Lec. 23 - Drug Design 2: Clinical Trials Flashcards
Why do we need to do human trials even after animal models?
Due to
- Human differences
- Species variability
- Differences in pharmacokinetics and pharmacodynamics
What part of drug development is most expensive?
Clinical trials
What are the 3 questions clinical trials aim to answer?
Is it safe?
Does it work?
Is there a better alternative already on the market?
What are the 3 phases to clinical trials?
Phase 1: Human safety/Pharmacokinetics:
20-80 healthy volunteers
Phase 2: Evaluate effectiveness/Side Effects:
100-300 patient volunteers (who have illness)
Phase 3: Verify effectiveness/Long time use:
1000-3000 patient volunteers
Describe clinical trials - phase 1
- Goal
- Population
- Duration
- Process
Goal:
Test human safety
Population:
20-80 healthy people, monitored carefully
Duration:
Days or weeks
Process:
-Starts with pharmacokinetics monitoring.

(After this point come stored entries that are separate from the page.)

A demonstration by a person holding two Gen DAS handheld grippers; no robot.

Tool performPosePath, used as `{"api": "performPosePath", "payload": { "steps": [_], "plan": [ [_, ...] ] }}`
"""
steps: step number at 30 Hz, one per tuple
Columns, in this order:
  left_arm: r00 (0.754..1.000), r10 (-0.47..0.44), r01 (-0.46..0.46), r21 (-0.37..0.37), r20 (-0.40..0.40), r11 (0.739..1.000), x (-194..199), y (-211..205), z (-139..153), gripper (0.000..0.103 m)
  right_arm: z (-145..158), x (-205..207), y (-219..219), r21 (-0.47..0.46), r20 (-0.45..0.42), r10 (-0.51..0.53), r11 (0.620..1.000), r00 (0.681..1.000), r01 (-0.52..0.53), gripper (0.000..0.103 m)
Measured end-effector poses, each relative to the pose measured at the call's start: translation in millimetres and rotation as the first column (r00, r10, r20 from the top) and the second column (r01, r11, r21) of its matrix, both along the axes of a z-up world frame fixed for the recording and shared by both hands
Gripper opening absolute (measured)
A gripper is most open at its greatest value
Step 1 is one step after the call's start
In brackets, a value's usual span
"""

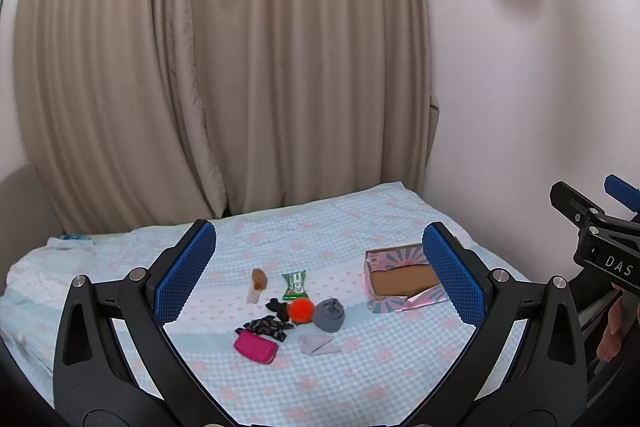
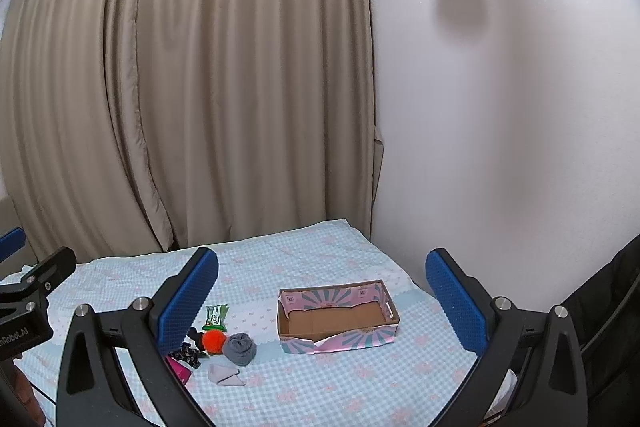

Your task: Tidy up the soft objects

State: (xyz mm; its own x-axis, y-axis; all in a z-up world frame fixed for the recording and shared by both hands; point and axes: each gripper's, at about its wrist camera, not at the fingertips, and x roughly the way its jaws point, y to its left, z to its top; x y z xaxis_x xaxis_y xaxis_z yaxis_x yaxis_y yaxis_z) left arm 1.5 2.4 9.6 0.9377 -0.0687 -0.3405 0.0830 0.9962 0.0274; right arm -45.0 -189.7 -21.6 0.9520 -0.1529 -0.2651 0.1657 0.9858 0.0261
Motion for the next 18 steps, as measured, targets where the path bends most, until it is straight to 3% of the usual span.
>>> {"api": "performPosePath", "payload": {
  "steps": [18],
  "plan": [
    [1.000, -0.004, 0.004, -0.001, 0.002, 1.000, 4.6, -2.4, -2.5, 0.103, 1.9, 14.5, 1.6, 0.001, 0.002, -0.015, 1.000, 1.000, 0.015, 0.103]
  ]
}}
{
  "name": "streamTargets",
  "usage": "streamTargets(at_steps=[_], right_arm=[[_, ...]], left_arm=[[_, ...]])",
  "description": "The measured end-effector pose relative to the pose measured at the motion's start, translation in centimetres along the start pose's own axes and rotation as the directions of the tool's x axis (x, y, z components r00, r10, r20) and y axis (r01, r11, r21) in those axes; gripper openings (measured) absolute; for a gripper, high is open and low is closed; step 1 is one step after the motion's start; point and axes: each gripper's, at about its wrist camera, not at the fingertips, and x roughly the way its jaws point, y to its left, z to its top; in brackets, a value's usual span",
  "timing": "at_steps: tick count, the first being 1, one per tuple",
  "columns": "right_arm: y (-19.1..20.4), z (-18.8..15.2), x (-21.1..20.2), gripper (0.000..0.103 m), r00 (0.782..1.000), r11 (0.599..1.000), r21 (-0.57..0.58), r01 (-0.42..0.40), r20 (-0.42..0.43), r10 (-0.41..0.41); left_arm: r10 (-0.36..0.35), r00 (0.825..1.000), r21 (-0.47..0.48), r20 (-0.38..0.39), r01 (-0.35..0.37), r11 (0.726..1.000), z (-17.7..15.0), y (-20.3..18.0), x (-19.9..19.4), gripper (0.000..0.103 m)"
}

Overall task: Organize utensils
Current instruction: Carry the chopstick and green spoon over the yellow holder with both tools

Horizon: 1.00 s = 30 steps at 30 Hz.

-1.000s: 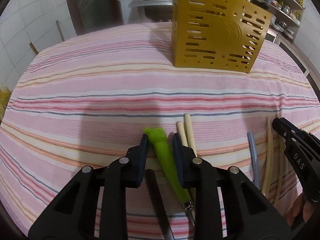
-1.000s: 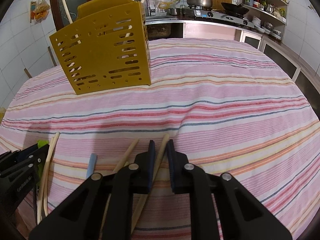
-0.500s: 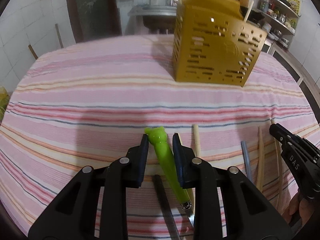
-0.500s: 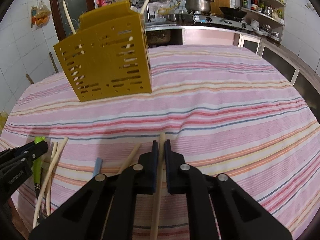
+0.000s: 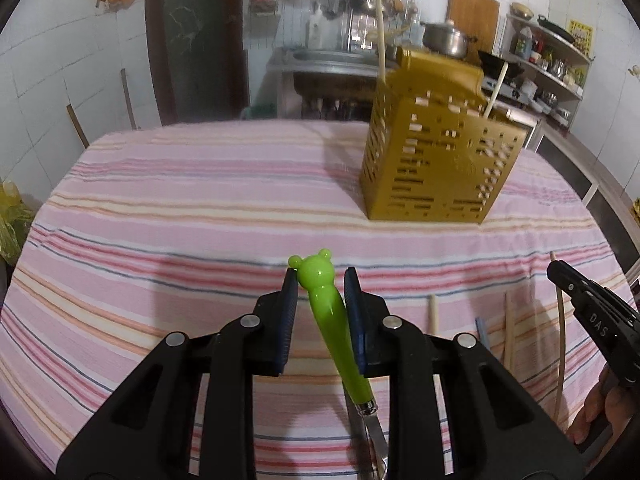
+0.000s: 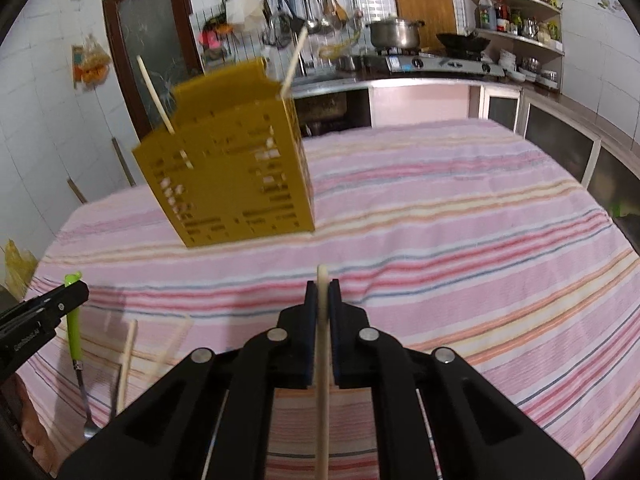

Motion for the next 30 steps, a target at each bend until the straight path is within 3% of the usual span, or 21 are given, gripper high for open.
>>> streamTargets(at_steps=[7, 14, 30], right_arm=[[0.1, 1.0, -2.1, 0.006, 0.994, 0.999, 0.020, -0.036, 0.104, 0.033], [-0.4, 1.5, -4.1, 0.006, 0.975, 0.997, 0.027, -0.068, 0.214, 0.061], [-0.1, 2.1, -7.5, 0.006, 0.934, 0.998, -0.024, -0.062, 0.350, 0.066]], left_arm=[[-0.004, 0.996, 0.006, 0.087, 0.003, 1.000, 1.0, 0.8, -2.7, 0.022], [-0.019, 0.985, 0.028, 0.170, 0.015, 0.999, 1.5, 0.8, -5.6, 0.021], [-0.043, 0.956, 0.109, 0.291, 0.012, 0.994, 1.4, -0.9, -8.9, 0.018]])
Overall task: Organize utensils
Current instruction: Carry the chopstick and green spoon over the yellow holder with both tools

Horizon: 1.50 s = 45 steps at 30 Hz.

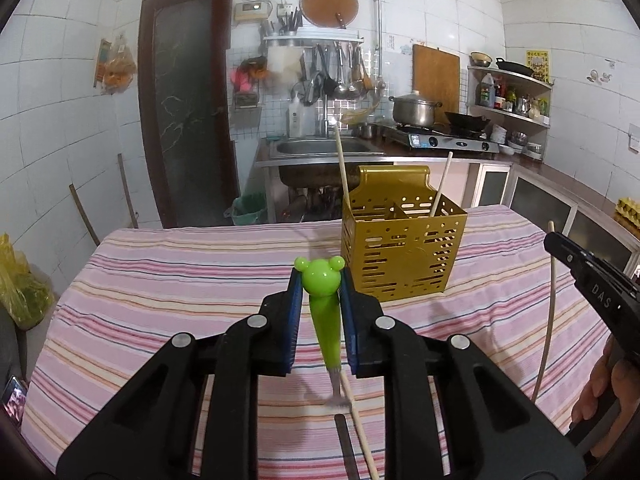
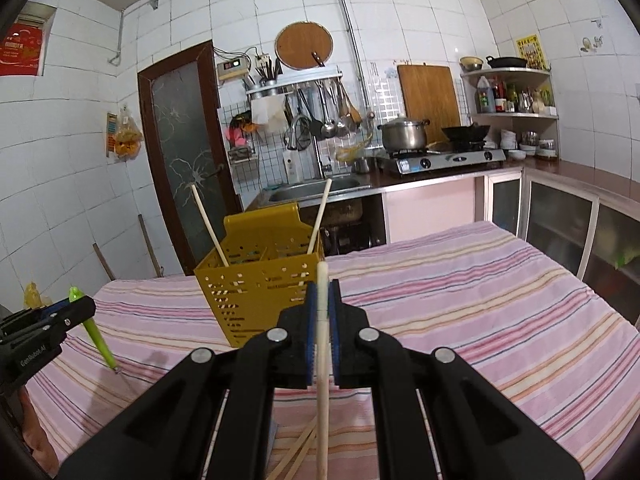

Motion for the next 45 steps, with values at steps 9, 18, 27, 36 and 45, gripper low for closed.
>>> streamTargets(at_steps=[9, 18, 27, 36, 45], right_arm=[[0.7, 1.0, -0.7, 0.006, 0.999, 1.000, -0.021, -0.008, 0.046, 0.009], [0.9, 1.5, -0.9, 0.006, 0.997, 1.000, -0.025, -0.017, 0.075, 0.018], [1.3, 3.2, -0.5, 0.006, 0.993, 0.999, -0.045, -0.019, 0.116, 0.024], [1.7, 6.2, -0.1, 0.006, 0.987, 0.998, -0.053, -0.024, 0.158, 0.032], [2.6, 11.4, 1.2, 0.006, 0.972, 0.997, -0.080, -0.009, 0.235, 0.028]], left_arm=[[0.004, 1.000, -0.013, 0.004, -0.004, 1.000, 0.3, 0.7, -0.4, 0.018], [0.013, 1.000, -0.018, 0.027, -0.012, 1.000, 0.9, 0.7, -1.5, 0.018], [0.019, 0.998, -0.034, 0.058, -0.017, 0.999, 2.4, 1.0, -2.7, 0.018], [0.026, 0.996, -0.060, 0.082, -0.021, 0.998, 5.7, 1.8, -3.5, 0.018], [0.002, 0.988, -0.041, 0.153, 0.004, 0.999, 11.5, 0.8, -2.7, 0.018]])
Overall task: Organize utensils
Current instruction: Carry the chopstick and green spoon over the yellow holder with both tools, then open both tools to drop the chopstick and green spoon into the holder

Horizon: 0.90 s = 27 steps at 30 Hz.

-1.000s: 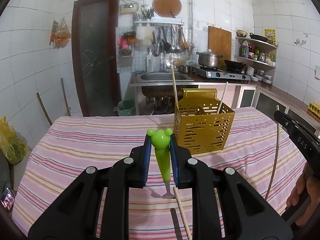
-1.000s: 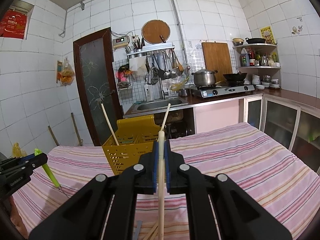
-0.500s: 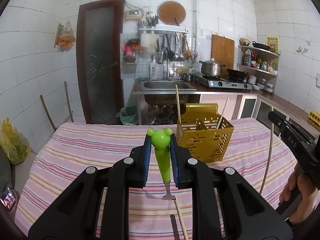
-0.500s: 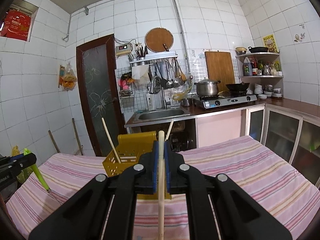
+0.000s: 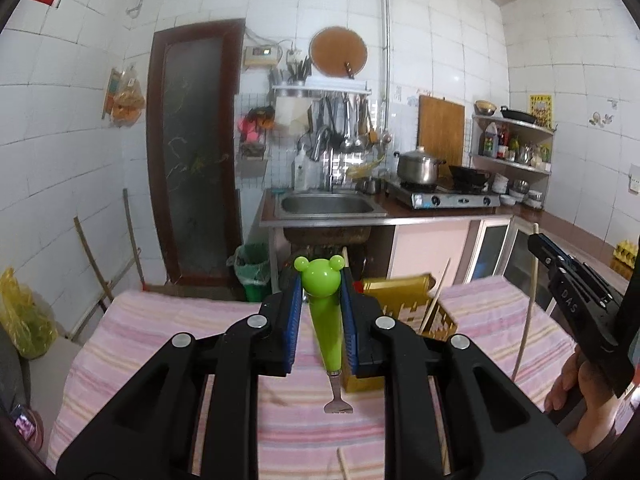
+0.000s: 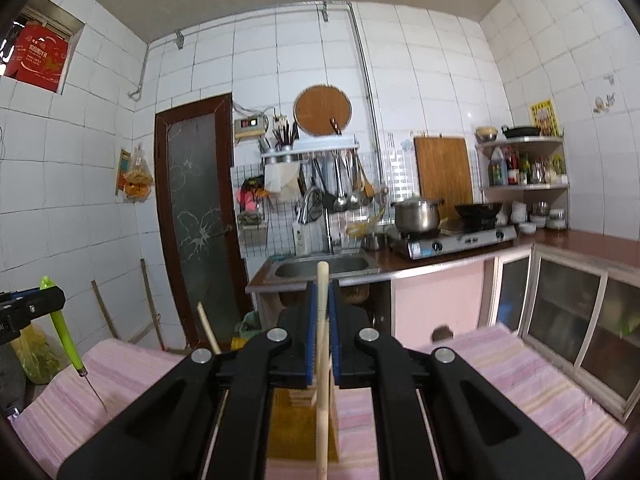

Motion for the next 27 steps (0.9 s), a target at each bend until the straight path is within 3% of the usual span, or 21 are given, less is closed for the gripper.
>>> streamTargets(at_steps=[7, 14, 21, 27], right_arm=[[0.0, 4.0, 3.4, 0.006, 0.996, 0.999, 0.039, -0.009, 0.089, 0.005], [1.1, 5.0, 7.7, 0.006, 0.987, 0.998, 0.054, -0.014, 0.163, 0.005], [1.3, 3.1, 12.0, 0.006, 0.984, 0.999, 0.041, -0.011, 0.180, 0.003], [0.5, -0.7, 14.1, 0.006, 0.995, 0.999, 0.043, -0.024, 0.102, 0.020]], left_arm=[[-0.035, 0.998, -0.009, 0.049, 0.035, 0.999, 3.8, -1.7, 2.8, 0.018], [-0.068, 0.996, 0.016, 0.061, 0.067, 0.998, 5.4, -4.1, 7.3, 0.018], [-0.077, 0.997, 0.014, 0.013, 0.077, 0.997, 3.2, -5.0, 13.0, 0.018], [-0.070, 0.996, 0.010, -0.059, 0.070, 0.997, -0.8, -4.3, 17.7, 0.018]])
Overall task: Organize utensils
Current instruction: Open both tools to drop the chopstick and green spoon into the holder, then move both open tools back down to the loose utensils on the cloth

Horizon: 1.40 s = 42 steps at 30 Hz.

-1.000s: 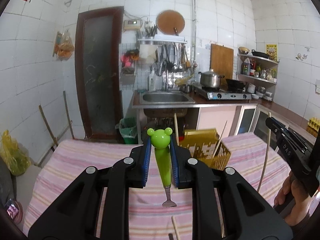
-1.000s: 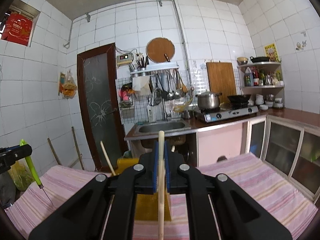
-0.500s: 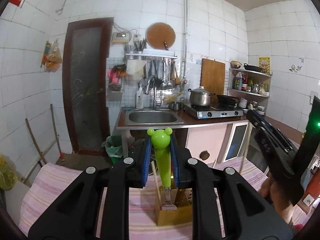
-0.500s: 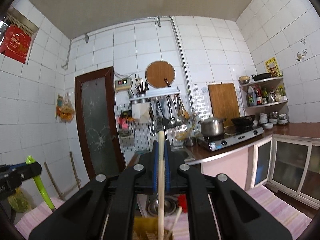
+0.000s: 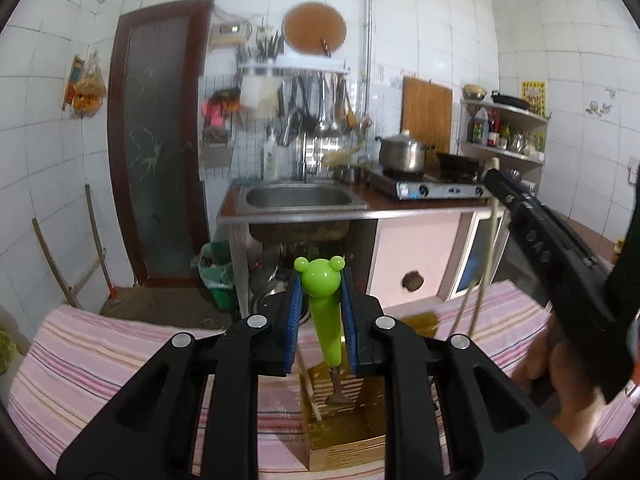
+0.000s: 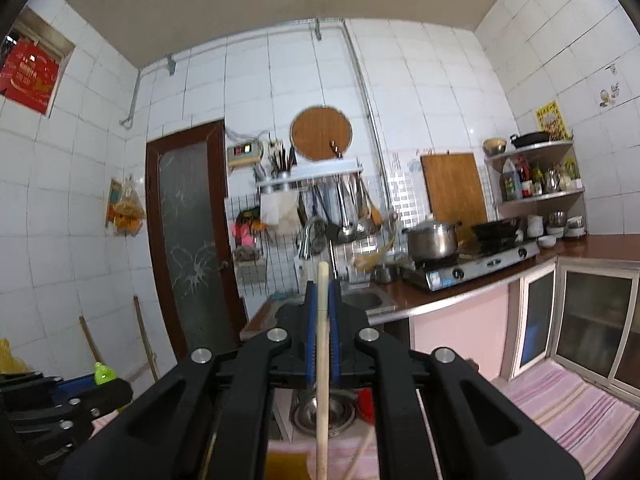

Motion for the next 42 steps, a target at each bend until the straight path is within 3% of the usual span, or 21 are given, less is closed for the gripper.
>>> streamTargets(at_steps=[3, 5, 7, 9, 10, 11, 13, 15, 17, 20, 28, 37, 42], right_arm=[[-0.4, -1.7, 0.3, 0.006, 0.998, 1.000, 0.000, -0.001, -0.055, 0.001], [-0.5, -2.4, 0.1, 0.007, 0.996, 1.000, -0.001, -0.006, -0.092, 0.006], [-0.3, -2.8, -0.6, 0.007, 0.992, 0.999, -0.033, 0.002, -0.129, -0.006], [-0.4, -2.7, -1.2, 0.021, 0.987, 0.999, -0.048, 0.004, -0.162, -0.012], [-0.5, -2.5, -1.8, 0.048, 0.984, 0.998, -0.054, 0.014, -0.177, -0.024], [-0.7, -2.2, -2.4, 0.059, 0.983, 0.998, -0.055, 0.026, -0.179, -0.036], [-0.7, -1.6, -3.9, 0.062, 0.981, 0.997, -0.073, 0.039, -0.188, -0.053], [-0.6, -1.0, -5.4, 0.064, 0.976, 0.993, -0.107, 0.050, -0.204, -0.072], [-0.6, -0.7, -7.2, 0.074, 0.973, 0.990, -0.126, 0.063, -0.213, -0.089], [-0.6, -0.4, -9.5, 0.079, 0.968, 0.991, -0.117, 0.072, -0.232, -0.097], [-0.1, -2.6, -14.5, 0.082, 0.944, 0.986, -0.145, 0.078, -0.307, -0.120], [-0.2, -7.8, -16.8, 0.082, 0.889, 0.985, -0.139, 0.105, -0.431, -0.155], [-0.9, -11.3, -17.0, 0.082, 0.842, 0.982, -0.134, 0.133, -0.507, -0.183]], left_arm=[[-0.002, 1.000, -0.023, -0.025, 0.002, 1.000, -1.5, 0.7, 0.9, 0.018], [0.008, 0.999, -0.026, -0.031, -0.009, 1.000, -1.9, 1.1, 0.9, 0.024], [0.040, 0.999, -0.013, -0.017, -0.040, 0.999, -2.1, 1.3, -0.3, 0.049], [0.052, 0.999, -0.009, 0.016, -0.052, 0.999, -1.9, 1.5, -2.1, 0.066], [0.055, 0.998, -0.010, 0.032, -0.054, 0.998, -1.6, 1.7, -3.2, 0.076], [0.057, 0.997, -0.011, 0.046, -0.056, 0.998, -1.3, 1.9, -4.4, 0.082], [0.075, 0.994, -0.014, 0.078, -0.074, 0.997, -0.8, 2.5, -7.1, 0.095], [0.099, 0.990, -0.023, 0.105, -0.097, 0.995, -0.6, 3.2, -9.6, 0.098], [0.110, 0.990, -0.033, 0.088, -0.107, 0.994, -0.7, 4.2, -11.4, 0.098], [0.127, 0.990, -0.058, 0.066, -0.124, 0.991, -1.3, 5.5, -13.4, 0.098], [0.196, 0.981, -0.047, -0.009, -0.196, 0.979, -6.2, 7.4, -15.5, 0.098], [0.209, 0.968, -0.077, -0.138, -0.221, 0.972, -12.3, 8.8, -14.2, 0.098], [0.200, 0.955, -0.096, -0.221, -0.226, 0.969, -15.0, 9.4, -12.7, 0.098]])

-If safe, expands to safety testing
(starting at low doses until therapeutic dose reached)
Describe clinical trials - phase 2
- Goal
- Population
- Duration
- Process
Goal:
- Test if drug works
- Evaluate side effects
Population:
100-300 patients with disorder
Duration:
Weeks or months
Process:
- Check for pain in patients
- Expand pharmacokinetics knowledge to range (poor metabolizers, poor responders)
Describe clinical trials - phase 3
- Goal
- Population
- Duration
- Process
Goal:
- Verify efficacy
- Study long term effects
Population:
1000-3000 patients
Duration:
Several years
Process:
- Verify adverse effects in long term use
- Find even rarer side effects (larger pool of participants)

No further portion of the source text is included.